» What the task requires
With "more" as the search word, show every line of the material that has it.

» Supplied material
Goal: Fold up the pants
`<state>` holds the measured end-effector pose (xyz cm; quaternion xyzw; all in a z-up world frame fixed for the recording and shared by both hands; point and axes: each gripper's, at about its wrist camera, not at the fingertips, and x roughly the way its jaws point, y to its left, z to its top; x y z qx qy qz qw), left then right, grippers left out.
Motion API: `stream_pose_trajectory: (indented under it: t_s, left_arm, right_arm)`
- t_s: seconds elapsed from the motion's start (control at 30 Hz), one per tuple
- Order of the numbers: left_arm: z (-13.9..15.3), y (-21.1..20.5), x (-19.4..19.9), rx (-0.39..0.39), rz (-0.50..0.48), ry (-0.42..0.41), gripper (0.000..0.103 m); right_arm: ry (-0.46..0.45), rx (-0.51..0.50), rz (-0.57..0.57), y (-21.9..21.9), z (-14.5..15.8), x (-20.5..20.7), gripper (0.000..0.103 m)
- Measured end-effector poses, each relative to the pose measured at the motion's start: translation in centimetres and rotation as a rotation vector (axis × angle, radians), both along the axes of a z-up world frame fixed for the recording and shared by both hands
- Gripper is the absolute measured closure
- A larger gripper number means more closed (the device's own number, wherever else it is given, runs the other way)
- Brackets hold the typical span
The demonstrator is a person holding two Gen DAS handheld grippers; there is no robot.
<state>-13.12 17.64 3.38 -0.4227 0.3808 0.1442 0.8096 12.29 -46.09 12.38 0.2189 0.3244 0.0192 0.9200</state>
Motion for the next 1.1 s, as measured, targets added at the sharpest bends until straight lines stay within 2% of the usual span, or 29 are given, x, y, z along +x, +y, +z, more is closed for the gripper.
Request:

» Exercise result
- A larger gripper number means more closed (the device's own number, wherever else it is given, runs the other way)
Motion for the next 1.1 s, as measured, targets added at the sharpest bends until straight lines stay within 2% of the usual span, or 29 are given, x, y, z along +x, +y, +z, more is closed for the gripper.

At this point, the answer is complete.